Insights

Impact investing's data debacle

Investors have the financial clout, responsibility and impetus to address social and environmental crises such as climate change. But how are they doing it and what hurdles still lie in the way?

Last week, 11,000 scientists from across the world declared a global climate emergency. 

It was an uncomfortable reminder of the symbiotic relationship between climate and society. Global warming, they warned, will cause “untold suffering” unless policymakers and businesses immediately implement six major social changes, including shifting economic goals away from GDP growth.

It’s increasingly difficult to escape the idea that investors have a role to play in shaping the course of our most critical global crises. Realistically, the world is unlikely to reach the Paris Agreement targets or bridge the $5-7 trillion funding gap needed to meet the UN Sustainable Development Goals without a significant shift in capital allocation. 

The death of traditional investing

Investing with a conscience isn’t simply an exercise in feel-good PR. Environmental—and by extension, social—problems are financial problems, too, as Mark Carney argued in his landmark 2015 speech.

Insurers are already feeling the heat in California, where they stand to lose millions from wildfires. Renewable energy threatens to render fossil fuel companies and their debts obsolete. Banks, meanwhile, face substantial losses as rising sea levels threaten to sink mortgages.

While the climate emergency is the current crisis du jour, it’s not exclusively an environmental problem. The social ramifications of global warming—as communities are displaced, resource shortages escalate and political discontent manifests—pose another set of threats to the financial system. 

Picking the right side of history

The question of whether investors should engage on social and environmental issues has, for all intents and purposes, already been settled. The real question is: to what extent should they engage?

Is it a case of mitigating risk or solving real-world problems? Investing to stay within the nine planetary boundaries or investing in a more sustainable world? 

The debate has recently reached fever pitch among central bankers, who find themselves torn between the respective philosophies of Jens Weidmann and Christine Lagarde; 2° and 2%; quantitative easing and quantitative greening.

Among investors, it takes shape in the play-off between ESG and impact investing.

ESG is about risk mitigation, the line goes: ESG integration enhances traditional financial analysis by identifying risks and opportunities not captured by technical valuations. Impact investing works within a different framework: one where financial returns are considered alongside social and environmental returns on investment. 

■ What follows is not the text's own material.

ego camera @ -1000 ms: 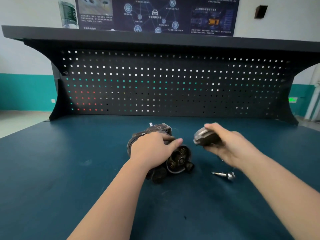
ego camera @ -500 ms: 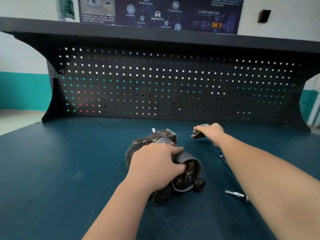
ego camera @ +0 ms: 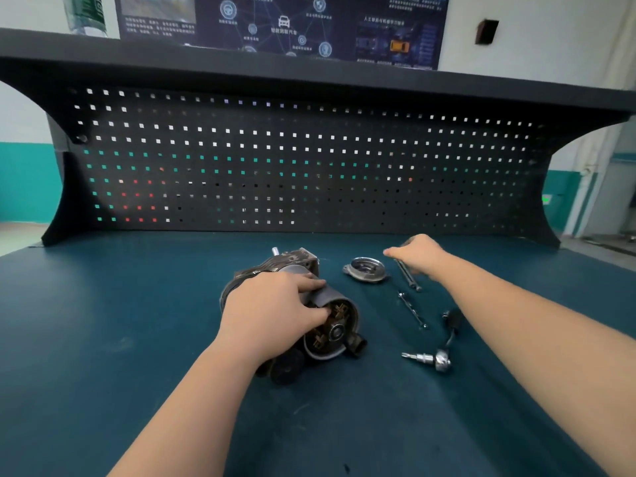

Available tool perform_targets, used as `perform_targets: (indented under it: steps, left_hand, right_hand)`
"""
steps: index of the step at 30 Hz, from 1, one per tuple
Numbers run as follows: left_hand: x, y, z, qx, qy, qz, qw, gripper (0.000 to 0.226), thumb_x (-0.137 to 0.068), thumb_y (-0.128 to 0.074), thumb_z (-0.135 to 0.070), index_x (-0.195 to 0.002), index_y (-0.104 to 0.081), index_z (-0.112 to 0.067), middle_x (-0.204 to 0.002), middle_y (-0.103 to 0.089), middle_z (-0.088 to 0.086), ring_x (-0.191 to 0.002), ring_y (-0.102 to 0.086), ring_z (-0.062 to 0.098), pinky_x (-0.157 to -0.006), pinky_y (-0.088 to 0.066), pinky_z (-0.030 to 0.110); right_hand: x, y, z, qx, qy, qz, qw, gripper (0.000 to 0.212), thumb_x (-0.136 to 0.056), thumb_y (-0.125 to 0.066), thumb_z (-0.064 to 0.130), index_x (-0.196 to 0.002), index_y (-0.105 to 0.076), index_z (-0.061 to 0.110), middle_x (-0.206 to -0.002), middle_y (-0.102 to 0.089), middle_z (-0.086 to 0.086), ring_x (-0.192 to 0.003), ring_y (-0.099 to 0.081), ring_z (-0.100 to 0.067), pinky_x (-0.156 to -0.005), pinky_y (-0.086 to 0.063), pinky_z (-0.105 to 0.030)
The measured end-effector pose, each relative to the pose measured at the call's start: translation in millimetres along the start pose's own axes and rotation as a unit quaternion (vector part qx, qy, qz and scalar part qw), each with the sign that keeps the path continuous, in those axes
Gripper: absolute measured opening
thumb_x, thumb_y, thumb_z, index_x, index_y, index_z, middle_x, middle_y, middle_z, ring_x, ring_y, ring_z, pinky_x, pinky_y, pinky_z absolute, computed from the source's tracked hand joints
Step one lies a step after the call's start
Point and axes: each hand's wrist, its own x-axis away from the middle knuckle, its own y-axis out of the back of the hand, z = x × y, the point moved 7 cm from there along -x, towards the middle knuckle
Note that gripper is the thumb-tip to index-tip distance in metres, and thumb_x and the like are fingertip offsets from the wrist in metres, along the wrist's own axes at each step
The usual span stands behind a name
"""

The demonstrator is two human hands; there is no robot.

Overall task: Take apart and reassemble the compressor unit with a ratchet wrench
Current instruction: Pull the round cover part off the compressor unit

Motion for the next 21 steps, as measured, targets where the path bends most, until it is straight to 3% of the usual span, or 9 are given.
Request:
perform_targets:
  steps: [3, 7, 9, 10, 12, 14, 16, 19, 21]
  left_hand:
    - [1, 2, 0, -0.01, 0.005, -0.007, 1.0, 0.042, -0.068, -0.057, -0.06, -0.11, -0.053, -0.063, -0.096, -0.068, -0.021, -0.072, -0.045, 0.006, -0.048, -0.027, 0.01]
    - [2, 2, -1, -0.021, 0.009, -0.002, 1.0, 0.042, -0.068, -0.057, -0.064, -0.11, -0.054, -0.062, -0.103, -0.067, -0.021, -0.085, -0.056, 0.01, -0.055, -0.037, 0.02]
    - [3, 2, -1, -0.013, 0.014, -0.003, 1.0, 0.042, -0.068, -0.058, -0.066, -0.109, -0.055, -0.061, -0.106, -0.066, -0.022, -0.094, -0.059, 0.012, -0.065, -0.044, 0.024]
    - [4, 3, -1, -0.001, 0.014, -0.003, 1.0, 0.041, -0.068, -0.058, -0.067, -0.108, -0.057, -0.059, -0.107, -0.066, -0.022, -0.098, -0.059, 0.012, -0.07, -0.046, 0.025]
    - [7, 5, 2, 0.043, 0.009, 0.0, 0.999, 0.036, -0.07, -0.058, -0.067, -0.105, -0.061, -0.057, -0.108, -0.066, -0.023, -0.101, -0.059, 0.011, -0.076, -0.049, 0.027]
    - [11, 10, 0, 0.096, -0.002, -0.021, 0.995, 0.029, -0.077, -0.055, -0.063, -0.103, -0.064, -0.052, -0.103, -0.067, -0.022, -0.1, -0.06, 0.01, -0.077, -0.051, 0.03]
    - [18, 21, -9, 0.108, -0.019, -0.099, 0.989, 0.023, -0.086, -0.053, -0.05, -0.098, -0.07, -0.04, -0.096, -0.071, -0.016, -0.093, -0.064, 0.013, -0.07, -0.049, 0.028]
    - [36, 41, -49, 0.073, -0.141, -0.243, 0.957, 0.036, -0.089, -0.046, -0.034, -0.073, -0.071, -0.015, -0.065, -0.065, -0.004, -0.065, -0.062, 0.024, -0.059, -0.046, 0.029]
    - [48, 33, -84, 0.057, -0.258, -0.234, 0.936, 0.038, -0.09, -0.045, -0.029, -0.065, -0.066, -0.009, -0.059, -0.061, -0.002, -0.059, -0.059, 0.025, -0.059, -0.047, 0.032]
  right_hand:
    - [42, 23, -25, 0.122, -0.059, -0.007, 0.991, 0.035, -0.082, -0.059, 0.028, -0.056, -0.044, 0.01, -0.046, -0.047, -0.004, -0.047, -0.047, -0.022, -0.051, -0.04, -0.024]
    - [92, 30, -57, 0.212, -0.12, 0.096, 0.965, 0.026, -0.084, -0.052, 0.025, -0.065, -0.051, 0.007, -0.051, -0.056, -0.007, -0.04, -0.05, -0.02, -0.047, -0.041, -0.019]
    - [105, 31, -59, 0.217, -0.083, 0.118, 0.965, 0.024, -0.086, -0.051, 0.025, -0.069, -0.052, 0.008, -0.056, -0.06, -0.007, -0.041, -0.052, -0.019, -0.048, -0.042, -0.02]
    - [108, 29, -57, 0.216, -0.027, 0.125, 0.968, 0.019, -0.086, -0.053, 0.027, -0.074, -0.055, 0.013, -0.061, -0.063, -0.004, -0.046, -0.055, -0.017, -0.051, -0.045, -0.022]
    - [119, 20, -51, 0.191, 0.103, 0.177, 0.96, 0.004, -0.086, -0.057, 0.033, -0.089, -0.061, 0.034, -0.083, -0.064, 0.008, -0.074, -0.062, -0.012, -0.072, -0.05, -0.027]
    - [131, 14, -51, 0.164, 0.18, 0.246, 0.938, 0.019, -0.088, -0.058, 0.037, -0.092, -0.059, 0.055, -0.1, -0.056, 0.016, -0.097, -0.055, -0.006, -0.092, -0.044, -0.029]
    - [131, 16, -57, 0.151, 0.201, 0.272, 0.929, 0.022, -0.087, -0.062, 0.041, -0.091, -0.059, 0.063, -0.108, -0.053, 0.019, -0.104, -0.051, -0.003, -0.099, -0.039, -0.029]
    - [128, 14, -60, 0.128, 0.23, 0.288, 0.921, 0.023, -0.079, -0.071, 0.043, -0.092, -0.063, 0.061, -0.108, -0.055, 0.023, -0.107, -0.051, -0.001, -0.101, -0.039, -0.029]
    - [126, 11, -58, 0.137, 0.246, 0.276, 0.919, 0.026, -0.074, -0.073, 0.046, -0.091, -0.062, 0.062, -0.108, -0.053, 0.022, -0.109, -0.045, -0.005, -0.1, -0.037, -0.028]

Although both styles of investing are integral, only impact can serve a role in actively combatting—rather than just avoiding—global social and environmental risk. There’s just one problem. 

The evolution of impact...

When it was coined just a decade ago, ‘impact investing’ referred to early-stage investments in unlisted social enterprises. Ten years later, its scope has exploded. 

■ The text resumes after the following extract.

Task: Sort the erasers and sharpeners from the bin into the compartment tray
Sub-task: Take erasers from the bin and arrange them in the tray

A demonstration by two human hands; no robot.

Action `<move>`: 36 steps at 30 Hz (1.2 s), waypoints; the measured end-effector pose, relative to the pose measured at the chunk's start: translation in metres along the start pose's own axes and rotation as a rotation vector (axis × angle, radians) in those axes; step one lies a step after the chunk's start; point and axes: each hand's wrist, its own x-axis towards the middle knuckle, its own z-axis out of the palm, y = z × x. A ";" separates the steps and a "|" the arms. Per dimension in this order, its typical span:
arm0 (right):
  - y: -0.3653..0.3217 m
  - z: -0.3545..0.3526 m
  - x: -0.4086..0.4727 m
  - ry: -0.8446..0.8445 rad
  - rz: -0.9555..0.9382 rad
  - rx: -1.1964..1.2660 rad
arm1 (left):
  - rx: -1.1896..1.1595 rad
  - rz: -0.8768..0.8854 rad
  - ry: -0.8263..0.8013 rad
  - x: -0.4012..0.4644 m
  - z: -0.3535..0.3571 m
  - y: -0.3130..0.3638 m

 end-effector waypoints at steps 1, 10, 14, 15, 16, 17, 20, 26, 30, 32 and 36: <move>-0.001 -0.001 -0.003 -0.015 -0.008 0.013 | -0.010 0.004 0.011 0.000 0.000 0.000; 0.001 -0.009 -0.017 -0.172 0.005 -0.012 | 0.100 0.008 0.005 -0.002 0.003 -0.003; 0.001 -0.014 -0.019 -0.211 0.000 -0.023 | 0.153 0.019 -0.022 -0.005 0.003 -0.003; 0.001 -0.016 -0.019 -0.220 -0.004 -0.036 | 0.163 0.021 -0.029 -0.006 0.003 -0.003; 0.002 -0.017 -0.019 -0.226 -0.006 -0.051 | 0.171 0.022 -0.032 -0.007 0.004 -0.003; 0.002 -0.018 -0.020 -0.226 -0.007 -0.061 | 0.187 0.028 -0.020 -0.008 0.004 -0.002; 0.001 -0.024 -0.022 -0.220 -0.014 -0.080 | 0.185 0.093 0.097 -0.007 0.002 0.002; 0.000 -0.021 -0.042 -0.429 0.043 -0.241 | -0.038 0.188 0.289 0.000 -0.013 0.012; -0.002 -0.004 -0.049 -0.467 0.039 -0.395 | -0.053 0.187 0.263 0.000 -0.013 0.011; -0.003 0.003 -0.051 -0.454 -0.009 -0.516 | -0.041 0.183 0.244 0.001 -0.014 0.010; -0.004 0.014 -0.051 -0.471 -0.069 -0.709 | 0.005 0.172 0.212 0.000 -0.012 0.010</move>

Gone is the stereotype of foreign direct investment into healthcare intervention in Mozambique. Today’s impact investors represent over $502 billion across every market and asset class, with the type of investments made and capital deployed growing rapidly. 

Impact investing, officially defined as “investments made with the intention to generate positive, measurable social and environmental impact alongside a financial return,” makes sense at a time when the world is paying careful attention to issues such as climate change and social inequality.

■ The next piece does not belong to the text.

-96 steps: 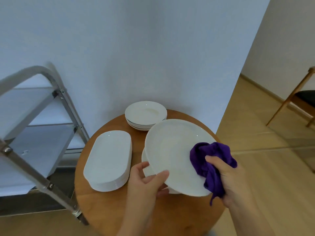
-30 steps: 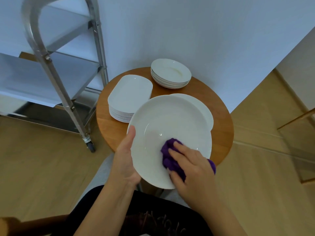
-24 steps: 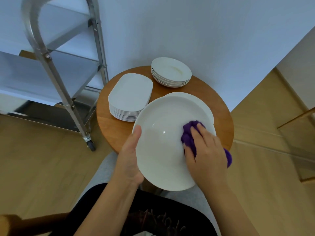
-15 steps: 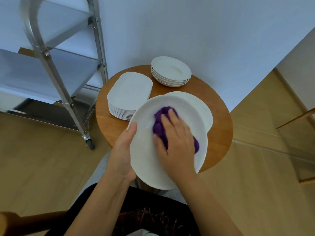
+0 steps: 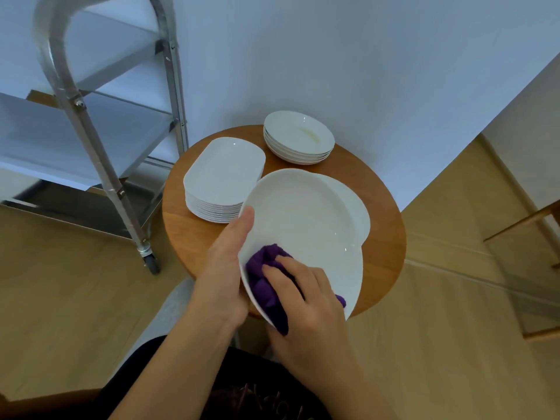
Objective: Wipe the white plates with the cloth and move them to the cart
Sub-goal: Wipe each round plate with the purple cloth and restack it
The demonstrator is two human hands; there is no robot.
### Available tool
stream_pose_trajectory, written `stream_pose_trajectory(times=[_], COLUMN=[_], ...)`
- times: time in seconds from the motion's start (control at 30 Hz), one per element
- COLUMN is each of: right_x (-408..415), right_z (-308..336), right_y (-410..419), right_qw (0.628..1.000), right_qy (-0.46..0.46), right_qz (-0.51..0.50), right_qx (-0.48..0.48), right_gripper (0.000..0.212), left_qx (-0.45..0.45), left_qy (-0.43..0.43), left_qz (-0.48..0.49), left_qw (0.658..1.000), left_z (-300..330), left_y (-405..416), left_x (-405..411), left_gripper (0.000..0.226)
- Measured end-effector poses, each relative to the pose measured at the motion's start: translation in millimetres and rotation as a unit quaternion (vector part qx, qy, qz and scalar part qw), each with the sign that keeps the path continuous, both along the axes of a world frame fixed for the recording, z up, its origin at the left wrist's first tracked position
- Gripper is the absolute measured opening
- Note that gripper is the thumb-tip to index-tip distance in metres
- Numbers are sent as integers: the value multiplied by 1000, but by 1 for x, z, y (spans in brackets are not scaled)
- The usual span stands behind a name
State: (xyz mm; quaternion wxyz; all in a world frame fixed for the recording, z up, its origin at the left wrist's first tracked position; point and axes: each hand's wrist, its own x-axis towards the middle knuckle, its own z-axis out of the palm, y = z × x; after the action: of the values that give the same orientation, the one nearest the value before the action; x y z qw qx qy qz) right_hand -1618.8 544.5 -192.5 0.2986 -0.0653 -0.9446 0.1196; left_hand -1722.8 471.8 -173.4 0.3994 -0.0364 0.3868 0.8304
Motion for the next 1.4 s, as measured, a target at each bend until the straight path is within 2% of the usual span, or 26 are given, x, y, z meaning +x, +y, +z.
stream_pose_trajectory(times=[0.07,0.13,0.2,0.23,0.3,0.37,0.43,0.5,0.57,0.7,0.73,0.8,0.87,0.93,1.0,1.07,1.1,1.17,1.27,1.33,1.4], right_x=[1,1,0,0,-1,-3,-2,1,6,15,17,20,17,9,-6,-26,-35,-48,-54,-57,-58], right_z=[11,30,40,40,37,33,29,25,19,8,6,4,15,37,62,78,84,93,109,114,112], right_y=[5,9,15,19,28,32,35,40,45,60,64,74,83,84,76,61,54,55,80,88,91], right_qw=[993,958,882,839,759,713,689,665,656,682,694,727,756,806,885,956,975,980,964,951,940], right_qy=[66,108,135,140,164,188,190,179,155,86,75,79,128,170,162,58,-23,-173,-257,-291,-313], right_qz=[-12,-32,-51,-56,-34,-6,6,27,41,-54,-90,-198,-286,-260,-180,-83,-40,14,62,83,94], right_qx=[-98,-262,-448,-524,-629,-676,-700,-725,-737,-725,-711,-653,-574,-505,-398,-276,-219,-94,20,59,96], right_gripper=[61,64,70,71,73,67,74,84,80,85,80,55,37,51,68,82,88,92,95,100,100], left_qx=[9,-42,-135,-138,-53,14,50,58,41,-22,-41,-73,-123,-182,-241,-290,-308,-345,-394,-398,-390], left_qy=[61,93,96,76,-5,-82,-116,-103,-71,1,27,77,126,186,273,368,410,476,554,577,586], left_qz=[-8,-7,0,-11,-48,-49,-47,-53,-45,5,25,56,74,80,72,46,32,1,-61,-111,-139], left_qw=[998,995,986,987,997,995,991,992,996,1000,998,993,982,962,929,882,858,809,731,705,697], left_z=[11,11,-3,-11,-29,-41,-49,-53,-53,-44,-42,-33,-23,-11,-1,9,13,19,19,18,18], left_y=[1,7,15,18,23,25,25,24,21,16,13,7,2,2,7,14,16,16,9,5,3], left_x=[0,-4,-6,-3,5,6,2,-4,-10,-24,-29,-38,-44,-46,-44,-39,-38,-38,-40,-39,-36], left_gripper=[75,83,86,85,83,89,98,103,103,92,86,89,87,71,61,62,63,61,59,60,60])
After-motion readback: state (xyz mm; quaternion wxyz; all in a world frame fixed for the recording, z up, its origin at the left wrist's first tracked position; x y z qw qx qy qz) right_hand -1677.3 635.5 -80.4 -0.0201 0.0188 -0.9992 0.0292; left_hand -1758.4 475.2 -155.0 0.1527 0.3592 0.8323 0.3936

Unfortunately, however, ‘measurability’ hasn’t been able to keep up with ‘intentionality’.

... meets the hurdle of data

As the scope of impact has widened beyond idiosyncratic investment opportunities in private markets, the data has become more complex and difficult to measure. While it’s relatively straightforward to quantify impact when it’s observable (e.g. health in Mozambique), it becomes more complicated when you’re analysing datasets that contain thousands of companies or issuers.

As with financial returns, non-financial returns can increase or decrease as a result of myriad external factors, be it the stage of the economic cycle, industry disruption or new regulation. But unlike financial returns, which can be measured by a single metric—currency—non-financial returns can manifest in almost countless ways. 

 Although the system-disrupting nature of impact investing is likely to attract early movers, impact won’t truly become ubiquitous until it’s supported by objective, accessible and reliable data that meets a clearly defined set of standards. The challenge is finding consensus. 

Technology will solve the data debacle

At Util, we harness big data and artificial intelligence to measure the social and environmental performance of every listed company. Using machine learning to draw from the latest academic insights, we can quantify the positive and negative effects of 7,000 products and services against the 17 UN Sustainable Development Goals. Aggregated at scale, this data provides a holistic insight into the total impact of any given company or portfolio. 

Ours is just one answer to the data debacle; there are many other examples of technological innovation in this space. But if the investment industry is to evolve—and, as the scientific community has made clear, it had to—investors must rally around a single solution.